Ever since the realities of terror hit us square in the face on 9/11/2001, our minds have run wild with the potential threats we may face. While a lot of the focus was on methods already used, like aviation, other thoughts like the food and water supply came to mind. Along those lines, environmental terrorism was a possibility.
For years, fears of environmental terror were viewed as conspiratorial and fringe. Most people won’t accept the potential of a threat until it already happened. Well, we’re now there, on the environmental thing. Let me ask you. What comes to mind? If you guessed wildfires, I was wrong about you.
ISIS has outlined a strategic terror plan that involves the use of wildfires. Actually, this is another case where we might not have been paying attention. ISIS first outlined the use of “forests near residential areas” as prime areas to carry out attacks in January of 2017. But, they weren’t the originators of that tactic. Al Qaeda first did so in 2012. This is gaining attention overseas because 136 fires in the middle-east over the past three weeks have now been attributed to ISIS. They’ve been targeting farmlands in addition to residential areas adjacent to vegetation. It might not be the manipulation of weather systems that some conspiracy theorists claim occurs, but it very much is environmental terror. Now here’s the thing. Think about the damage from wildfires in the US without terrorists using it as a tactic.

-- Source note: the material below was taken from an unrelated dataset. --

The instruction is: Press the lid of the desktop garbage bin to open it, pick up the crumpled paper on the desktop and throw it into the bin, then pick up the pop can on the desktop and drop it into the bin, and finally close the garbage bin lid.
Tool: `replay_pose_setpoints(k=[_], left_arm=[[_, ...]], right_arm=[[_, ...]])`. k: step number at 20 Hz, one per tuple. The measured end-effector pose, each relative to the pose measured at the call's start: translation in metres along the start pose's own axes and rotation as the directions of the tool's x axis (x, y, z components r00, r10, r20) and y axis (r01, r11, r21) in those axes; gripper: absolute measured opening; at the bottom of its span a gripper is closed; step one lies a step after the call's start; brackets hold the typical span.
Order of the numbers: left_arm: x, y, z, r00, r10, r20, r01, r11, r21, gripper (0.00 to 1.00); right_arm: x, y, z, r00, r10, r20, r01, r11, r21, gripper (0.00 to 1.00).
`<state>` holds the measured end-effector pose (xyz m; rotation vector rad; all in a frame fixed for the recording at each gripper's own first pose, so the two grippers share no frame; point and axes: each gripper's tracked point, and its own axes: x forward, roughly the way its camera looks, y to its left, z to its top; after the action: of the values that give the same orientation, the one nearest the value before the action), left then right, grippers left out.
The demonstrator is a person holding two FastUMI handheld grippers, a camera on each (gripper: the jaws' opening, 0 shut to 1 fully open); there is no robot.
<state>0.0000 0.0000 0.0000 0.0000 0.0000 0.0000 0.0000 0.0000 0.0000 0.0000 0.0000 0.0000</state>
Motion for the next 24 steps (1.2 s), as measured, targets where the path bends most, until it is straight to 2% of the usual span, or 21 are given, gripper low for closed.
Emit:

Last year, there were over 58,000 wildfires for the year that burned more than 8.8 million acres. That’s more than the size of the state of Maryland! In the US there are 4.5 million homes ranked at high risk for vulnerability to wildfires. The stakes are high. No one’s talking about it here but theoretically, it hasn’t hit here yet. I say theoretically because do we really know it hasn’t been used as a tactic here? It’s one more reason it’s important to mind the store on our border and pay attention to what’s happening around the world. As history has shown us, what happens with terror overseas doesn’t stay overseas.